The average price per SF of a downtown Boston condo fell 22% year-over-year to $991 per SF while inventory rose 44% in the same period, according to Miller Samuel/Douglas Elliman figures released Thursday. The market is moving, however, with less than three months of inventory on the market, far less than some of Boston's peer cities, Miller Samuel CEO Jonathan Miller said.

“Sales are surging, but you have prices declining,” Miller said. “Because the mix shifted to smaller-sized unit, likely because of the drop of mortgage rates. As you move lower in price, you have a greater dependency in financing."

The city's inventory spiked in Q3 2020 to 1,125 units, but it has steadily dropped to the current 600 units on the market, Miller said.

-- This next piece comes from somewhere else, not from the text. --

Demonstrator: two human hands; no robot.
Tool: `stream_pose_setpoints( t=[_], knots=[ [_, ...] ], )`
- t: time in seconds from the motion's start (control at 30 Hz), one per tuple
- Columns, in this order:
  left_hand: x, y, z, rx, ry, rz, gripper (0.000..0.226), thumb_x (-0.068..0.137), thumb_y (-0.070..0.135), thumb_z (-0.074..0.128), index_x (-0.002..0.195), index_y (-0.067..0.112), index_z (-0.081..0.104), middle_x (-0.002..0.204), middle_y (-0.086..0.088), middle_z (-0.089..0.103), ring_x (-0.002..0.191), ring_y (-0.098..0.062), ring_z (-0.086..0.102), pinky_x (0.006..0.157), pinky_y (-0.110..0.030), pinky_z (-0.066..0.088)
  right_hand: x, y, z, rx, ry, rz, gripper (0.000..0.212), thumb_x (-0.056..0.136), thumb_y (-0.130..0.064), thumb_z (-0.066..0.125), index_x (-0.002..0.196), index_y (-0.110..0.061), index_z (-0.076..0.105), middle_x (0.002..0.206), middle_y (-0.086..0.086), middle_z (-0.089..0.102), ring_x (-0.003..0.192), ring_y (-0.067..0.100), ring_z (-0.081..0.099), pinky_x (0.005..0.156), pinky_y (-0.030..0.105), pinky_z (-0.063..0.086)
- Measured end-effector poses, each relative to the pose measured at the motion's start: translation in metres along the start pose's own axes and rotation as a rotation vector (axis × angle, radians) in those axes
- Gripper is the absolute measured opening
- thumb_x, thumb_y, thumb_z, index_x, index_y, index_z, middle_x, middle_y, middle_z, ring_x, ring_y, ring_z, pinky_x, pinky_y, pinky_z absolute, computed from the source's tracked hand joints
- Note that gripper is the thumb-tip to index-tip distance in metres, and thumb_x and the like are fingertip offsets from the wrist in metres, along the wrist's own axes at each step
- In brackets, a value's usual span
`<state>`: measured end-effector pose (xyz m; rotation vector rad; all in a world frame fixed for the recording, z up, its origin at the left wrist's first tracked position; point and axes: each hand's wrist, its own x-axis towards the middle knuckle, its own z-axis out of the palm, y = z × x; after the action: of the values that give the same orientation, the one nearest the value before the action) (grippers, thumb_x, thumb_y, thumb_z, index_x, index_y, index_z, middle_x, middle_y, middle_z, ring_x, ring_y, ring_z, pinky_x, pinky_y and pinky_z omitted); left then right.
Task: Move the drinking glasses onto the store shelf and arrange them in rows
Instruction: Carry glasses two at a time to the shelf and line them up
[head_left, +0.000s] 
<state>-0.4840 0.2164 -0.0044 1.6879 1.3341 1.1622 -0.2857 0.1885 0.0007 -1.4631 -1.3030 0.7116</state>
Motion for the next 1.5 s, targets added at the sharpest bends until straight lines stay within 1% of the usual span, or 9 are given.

The average price of a condo in downtown Boston sat at $1.1M in Q1 2021, a 29% drop in the past 12 months, according to the Elliman report. Luxury condos also saw their average price fall 40% from $5.8M to $3.5M year-over-year. 

The drops were driven by massive sales that closed in Q1 2020 at the One Dalton Boston tower in Back Bay, where 20 closings averaged $7M, Douglas Elliman Boston Executive Manager of Sales Lisa Rainis said. The market in the past year also saw an uptick of transactions in the $500K to $1M range, she said.

“I think the hardest hit were these tall towers,” Rainis said. “People didn’t want to be with 600 other people, I think that was a big put-off.”

The luxury market, defined as the top 10% of sales in the Elliman report, has seen more drastic shifts than the Boston market at large. Inventory increased 500% from last year's 35 units in Q1 2020 to the 208 units available at the end of March. That is still a far brighter outlook than East Coast metros like Miami, which touts 10.7 months of supply, and Manhattan, where luxury supply sits at 20.8 months of inventory, Miller said.

Boston's residential market may experience a bump with students from Boston's colleges expected to return to campus this fall and as the suburban single-family housing market tightens significantly. One metric by Miller shows 15.4% of condo sales selling above the asking price last quarter, evidence of bidding wars.

“The buyer’s confidence is huge right now,” Rainis said. “The rates are low, they want to acquire assets, that’s their main focus, it’s exciting to see. It’s not [just] the suburbs.”